YARGITAY KARARI
DAİRE : 2. Hukuk Dairesi
ESAS NO : 2022/10013
KARAR NO : 2023/591
KARAR TARİHİ : 15.02.2023
MAHKEMESİ … Bölge Adliye Mahkemesi 4. Hukuk Dairesi
Taraflar arasındaki davacı erkek tarafından açılan boşanma davasından dolayı yapılan yargılama sonunda İlk Derece Mahkemesince davanın kabulüne, tarafların boşanmalarına ve ferilerine karar verilmiştir.
Kararın davalı kadın tarafından istinaf edilmesi üzerine, Bölge Adliye Mahkemesince başvurunun kısmen kabulü ile esas hakkında yeniden hüküm kurulmasına karar verilmiştir.

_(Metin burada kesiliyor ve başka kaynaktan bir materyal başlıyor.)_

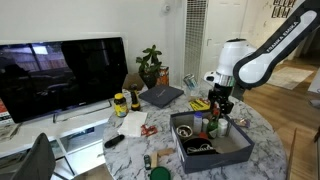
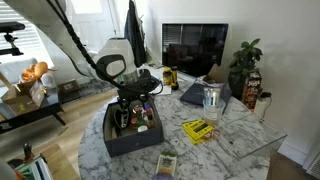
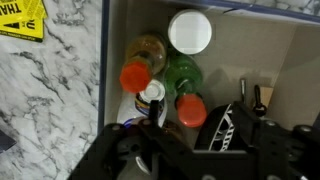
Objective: Put the green bottle inside the box
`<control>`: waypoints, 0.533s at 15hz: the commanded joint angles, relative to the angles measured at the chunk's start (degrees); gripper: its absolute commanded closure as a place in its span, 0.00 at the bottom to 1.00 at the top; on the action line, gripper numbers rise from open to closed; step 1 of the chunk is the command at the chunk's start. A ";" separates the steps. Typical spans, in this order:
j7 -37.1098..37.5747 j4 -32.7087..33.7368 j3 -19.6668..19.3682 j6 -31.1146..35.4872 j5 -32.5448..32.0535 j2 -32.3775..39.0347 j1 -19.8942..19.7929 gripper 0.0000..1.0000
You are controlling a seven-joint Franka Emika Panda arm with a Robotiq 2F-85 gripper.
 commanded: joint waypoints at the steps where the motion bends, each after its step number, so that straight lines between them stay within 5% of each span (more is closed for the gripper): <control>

Bölge Adliye Mahkemesi kararı davalı kadın tarafından temyiz edilmekle;kesinlik, süre, temyiz şartı ve diğer usul eksiklikleri yönünden yapılan ön inceleme sonucunda, temyiz dilekçesinin kabulüne karar verildikten ve Tetkik Hâkimi tarafından hazırlanan rapor dinlendikten sonra dosyadaki belgeler incelenip gereği düşünüldü:
I. DAVA
Davacı erkek dava dilekçesinde özetle; kendisinin davalıya 2010 yılında .Asliye Hukuk Mahkemesinin 2010/302 Esas-2012/280 Karar sayılı dosyası ile boşanma davası açıldığını ve davasının reddedildiğini, bu red kararının kesinleştiği tarihten itibaren 3 yıl geçmesine rağmen davalı taraf ile hiçbir şekilde bir araya gelmediklerini iddia edilerek 4721 sayılı Türk Medeni Kanunu’nun (4721 sayılı Kanun) 166 ncı maddesinin dördüncü fıkrası gereğince davasının kabulü ile tarafların boşanmalarına karar verilmesini talep ve dava etmiştir.
II. CEVAP
Davalı kadın cevap dilekçesinde özetle, yetkisizlik kararı verilerek dosyanın … Aile Mahkemesine gönderilmesinin gerektiğini, evlilik birlikteliği süresi içerisinde düzenli bir işinin olmadığı, evin geçimi ile ilgilenmediğini, müşterek çocuklarını ve kendisini mağdur ettiği, bağımsız konut temin etmediğini, ilk günlerinden itibaren gerek kayın validesi gerek kayın pederi tarafından kendisine kötü davranıldığı, tarafların 7 yıldır ayrı yaşadıkları, erkeğin sorumlulukları yerine getirmediğini, düğünde takılan altınlarını davacının aldığını ve iade etmediğini, ev eşyalarını birlikte aldıklarını ve borçlarını birlikte ödediklerini, bu eşyaların aynen olmadığı takdire bedeli ile 20.000,00 TL maddî tazminat ve 20.000,00 TL manevî tazminat ile aylık 500,00 TL tedbir, iştirak ve yoksulluk nafakasına ve 6100 sayılı Hukuk Muhakemeleri Kanunu’’nun ( 6100 sayılı Kanun ) 334 üncü ve devamı maddeleri gereğince adli yardım talebinin kabulüne karar verilmesini talep etmiştir.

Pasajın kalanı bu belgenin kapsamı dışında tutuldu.